Nous décrivons une méthode diagnostique sûre et simple du syndrome d’Alport à partir d’une biopsie cutanée. Le principe est basé sur la codétection des chaînes alpha5 et alpha2 du collgène IV dans la lame basale épidermique grâce à une technique d’immunofluorescence. 85 % des syndromes d’Alport sont dus à des mutations dans le gène COL4A5, situé sur le chromosome X, codant pour la chaîne alpha5 du collagène IV, dont l’expression tissulaire est alors anormale ; chez l’homme, l’absence d’expression de la chaîne alpha5 est pathognomonique du syndrome d’Alport lié à l’X ; chez la femme, l’expression de la chaîne alpha5 peut être discontinue en raison d’une inactivation aléatoire de l’X. La chaîne alpha2 sert de témoin positif.

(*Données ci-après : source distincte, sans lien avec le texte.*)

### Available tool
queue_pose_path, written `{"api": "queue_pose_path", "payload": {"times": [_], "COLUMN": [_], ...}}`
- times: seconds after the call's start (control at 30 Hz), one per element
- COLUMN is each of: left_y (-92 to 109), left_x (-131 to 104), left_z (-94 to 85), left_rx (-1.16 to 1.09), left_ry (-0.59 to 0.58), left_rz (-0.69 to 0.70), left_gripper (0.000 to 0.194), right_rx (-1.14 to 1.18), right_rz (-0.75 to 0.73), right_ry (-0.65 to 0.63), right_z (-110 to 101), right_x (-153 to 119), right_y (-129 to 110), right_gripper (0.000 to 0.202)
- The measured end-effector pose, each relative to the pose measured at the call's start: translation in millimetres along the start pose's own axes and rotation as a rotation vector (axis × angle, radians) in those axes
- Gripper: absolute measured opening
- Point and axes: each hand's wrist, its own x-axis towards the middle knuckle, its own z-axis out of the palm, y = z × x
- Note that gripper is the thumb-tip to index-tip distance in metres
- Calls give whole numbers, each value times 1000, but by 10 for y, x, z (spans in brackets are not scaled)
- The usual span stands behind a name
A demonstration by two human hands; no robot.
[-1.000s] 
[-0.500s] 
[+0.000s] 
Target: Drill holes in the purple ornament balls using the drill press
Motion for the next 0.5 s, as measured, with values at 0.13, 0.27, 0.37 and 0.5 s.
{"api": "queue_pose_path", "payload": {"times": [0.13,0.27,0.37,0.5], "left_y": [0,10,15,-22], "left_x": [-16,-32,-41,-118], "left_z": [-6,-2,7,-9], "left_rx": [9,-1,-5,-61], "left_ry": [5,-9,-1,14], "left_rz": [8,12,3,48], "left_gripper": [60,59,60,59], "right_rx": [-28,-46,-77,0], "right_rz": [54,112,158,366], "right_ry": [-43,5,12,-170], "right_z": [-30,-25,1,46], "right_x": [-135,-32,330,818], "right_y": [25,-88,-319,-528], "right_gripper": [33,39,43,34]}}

Nous avons étudié les biopsies cutanées de 55 malades (35 femmes et 20 hommes) suspects de syndrome d’Alport, ainsi que cinq prélèvements contrôles. L’étude immunohistochimique a été faite sur prélèvements cutanés congelés ; la lecture a été comparée entre un microscope à épifluorescence et un microscope confocal. Chez les contrôles, les deux chaînes ont été codétectées. Chez neuf hommes sur 20, l’expression de la chaîne alpha5 était indétectable ; elle était continue dans les autres cas. Chez les femmes, il existait une perte segmentaire d’expression de alpha5 dans 16 cas et une absence complète dans un cas. Les deux techniques de lecture donnaient des résultats comparables en terme de sensibilité. La codétection des chaînes alpha5 et alpha2 du collagène IV sur des prélèvements cutanés congelés apparaît donc comme une méthode diagnostique simple du syndrome d’Alport, à condition de bien connaître les limites d’interprétation.

We describe a simple procedure to use skin biopsies for the diagnosis of Alport syndrome. The technique is based on the codetection of alpha5 and alpha2 chains of collagen IV along the basal lamina of epidermis through an immunfluorescence technique. Eighty-five per cent of the cases of Alport syndrome are due to a mutation in the gene COL4A5, located on chromosome X, encoding the alpha5 chain of collagen IV. In this situation, the tissue expression of alpha5 chain is abnormal; in males, the absence of expression of alpha5 chain is pathognomonic for Alport syndrome; in females, the expression of alpha5 chain may be discontinuous because of X inactivation. The alpha2 chain is used as a positive control. We have studied skin biopsies from 55 patients (35 females, 20 males) with a suspicion of Alport syndrome, along with five controls. Immunofluorescence was performed on frozen tissue samples; for lecture, epifluorescence and confocal microscopy were compared. In controls, both chains were codetected. In nine males out of 20, the expression of alpha5 was undetectable; it was preserved in the remaining cases. In female patients, the expression was discontinuous in 16 cases and undetectable in one. There was no difference in sensitivity between the two microscopic techniques. The codetection of alpha5 and alpha2 chains of collagen IV in frozen skin biopsies is therefore proposed as a simple technique to diagnose Alport syndrome, but requires a good knowledge of the conditions of interpretation.